What you need to do:
Write out every line below that includes the word "label".

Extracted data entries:
^^^^

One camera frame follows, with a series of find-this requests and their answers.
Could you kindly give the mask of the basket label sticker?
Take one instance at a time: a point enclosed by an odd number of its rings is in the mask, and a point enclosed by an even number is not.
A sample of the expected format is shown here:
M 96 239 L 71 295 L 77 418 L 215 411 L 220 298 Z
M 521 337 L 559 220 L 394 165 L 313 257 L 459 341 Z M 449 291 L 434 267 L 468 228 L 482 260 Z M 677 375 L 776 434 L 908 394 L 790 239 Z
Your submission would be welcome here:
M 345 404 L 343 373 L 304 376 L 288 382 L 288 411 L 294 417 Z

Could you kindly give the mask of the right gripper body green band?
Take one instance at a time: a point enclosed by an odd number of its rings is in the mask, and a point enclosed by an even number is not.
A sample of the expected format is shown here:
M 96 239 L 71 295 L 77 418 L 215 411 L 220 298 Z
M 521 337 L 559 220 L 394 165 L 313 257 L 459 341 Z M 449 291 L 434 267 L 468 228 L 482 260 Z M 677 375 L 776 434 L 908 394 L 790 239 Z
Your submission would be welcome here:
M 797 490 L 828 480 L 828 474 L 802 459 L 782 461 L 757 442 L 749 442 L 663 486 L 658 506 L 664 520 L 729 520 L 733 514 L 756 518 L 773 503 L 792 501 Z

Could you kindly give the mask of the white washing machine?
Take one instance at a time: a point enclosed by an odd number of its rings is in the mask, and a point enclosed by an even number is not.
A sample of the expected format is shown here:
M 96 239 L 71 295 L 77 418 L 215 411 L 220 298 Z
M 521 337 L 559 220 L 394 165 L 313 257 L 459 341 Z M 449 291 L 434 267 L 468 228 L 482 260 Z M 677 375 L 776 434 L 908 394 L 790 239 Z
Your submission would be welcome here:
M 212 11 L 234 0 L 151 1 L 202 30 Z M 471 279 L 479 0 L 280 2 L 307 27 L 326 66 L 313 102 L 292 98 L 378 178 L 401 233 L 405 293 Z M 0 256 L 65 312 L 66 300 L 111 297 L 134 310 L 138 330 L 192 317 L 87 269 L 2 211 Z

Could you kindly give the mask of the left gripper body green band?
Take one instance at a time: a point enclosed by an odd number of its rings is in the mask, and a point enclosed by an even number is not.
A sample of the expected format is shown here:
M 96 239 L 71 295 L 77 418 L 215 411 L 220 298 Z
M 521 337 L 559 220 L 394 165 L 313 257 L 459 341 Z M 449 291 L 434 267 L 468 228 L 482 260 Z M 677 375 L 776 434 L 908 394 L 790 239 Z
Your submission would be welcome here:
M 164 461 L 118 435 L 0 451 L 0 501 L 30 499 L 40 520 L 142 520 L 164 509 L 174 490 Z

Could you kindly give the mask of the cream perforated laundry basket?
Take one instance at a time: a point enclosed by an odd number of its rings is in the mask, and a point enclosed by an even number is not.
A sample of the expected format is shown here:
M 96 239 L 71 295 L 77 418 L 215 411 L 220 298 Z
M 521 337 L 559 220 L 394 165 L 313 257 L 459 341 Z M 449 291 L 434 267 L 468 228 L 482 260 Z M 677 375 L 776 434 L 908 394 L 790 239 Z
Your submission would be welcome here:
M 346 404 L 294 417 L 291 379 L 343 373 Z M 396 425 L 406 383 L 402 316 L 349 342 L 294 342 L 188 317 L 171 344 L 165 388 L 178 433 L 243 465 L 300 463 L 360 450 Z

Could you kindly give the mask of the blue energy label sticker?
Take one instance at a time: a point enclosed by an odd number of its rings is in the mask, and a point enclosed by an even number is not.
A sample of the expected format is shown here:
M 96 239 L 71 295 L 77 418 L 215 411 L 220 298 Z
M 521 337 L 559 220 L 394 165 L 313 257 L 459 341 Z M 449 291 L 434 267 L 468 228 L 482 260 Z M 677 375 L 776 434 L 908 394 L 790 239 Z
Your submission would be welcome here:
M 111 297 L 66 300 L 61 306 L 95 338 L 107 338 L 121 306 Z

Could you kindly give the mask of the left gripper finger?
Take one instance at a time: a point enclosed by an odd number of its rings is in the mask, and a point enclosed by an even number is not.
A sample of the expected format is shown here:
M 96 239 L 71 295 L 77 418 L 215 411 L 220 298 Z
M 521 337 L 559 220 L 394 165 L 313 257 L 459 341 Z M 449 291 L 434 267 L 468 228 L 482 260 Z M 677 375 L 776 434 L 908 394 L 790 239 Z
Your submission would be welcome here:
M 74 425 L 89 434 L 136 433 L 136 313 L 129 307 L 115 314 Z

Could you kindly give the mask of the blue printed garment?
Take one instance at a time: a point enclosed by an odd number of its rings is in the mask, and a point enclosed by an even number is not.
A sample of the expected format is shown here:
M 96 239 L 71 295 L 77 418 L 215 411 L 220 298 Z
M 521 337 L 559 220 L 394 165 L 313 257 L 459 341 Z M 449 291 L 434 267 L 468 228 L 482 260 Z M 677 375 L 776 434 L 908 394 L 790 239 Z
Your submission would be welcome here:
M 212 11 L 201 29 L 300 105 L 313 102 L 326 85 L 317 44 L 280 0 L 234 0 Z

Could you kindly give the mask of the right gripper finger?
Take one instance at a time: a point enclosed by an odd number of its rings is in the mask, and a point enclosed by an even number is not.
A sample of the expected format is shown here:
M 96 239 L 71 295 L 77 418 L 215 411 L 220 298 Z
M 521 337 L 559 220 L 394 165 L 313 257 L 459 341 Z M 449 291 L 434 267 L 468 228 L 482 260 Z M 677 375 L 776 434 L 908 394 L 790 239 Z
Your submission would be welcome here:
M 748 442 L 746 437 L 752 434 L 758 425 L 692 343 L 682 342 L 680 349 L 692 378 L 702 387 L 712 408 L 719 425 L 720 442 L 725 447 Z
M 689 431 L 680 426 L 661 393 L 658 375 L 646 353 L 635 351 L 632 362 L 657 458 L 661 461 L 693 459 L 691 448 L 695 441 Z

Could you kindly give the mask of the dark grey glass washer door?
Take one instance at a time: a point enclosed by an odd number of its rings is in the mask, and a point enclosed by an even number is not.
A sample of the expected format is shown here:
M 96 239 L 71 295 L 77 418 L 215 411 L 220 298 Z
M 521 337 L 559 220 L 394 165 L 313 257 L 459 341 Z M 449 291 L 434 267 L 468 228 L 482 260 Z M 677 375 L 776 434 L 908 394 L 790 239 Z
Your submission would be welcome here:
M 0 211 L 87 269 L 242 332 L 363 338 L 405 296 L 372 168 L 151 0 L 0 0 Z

^^^^

Solution for this problem:
Could you kindly give the mask of the basket label sticker?
Could you kindly give the mask of the blue energy label sticker?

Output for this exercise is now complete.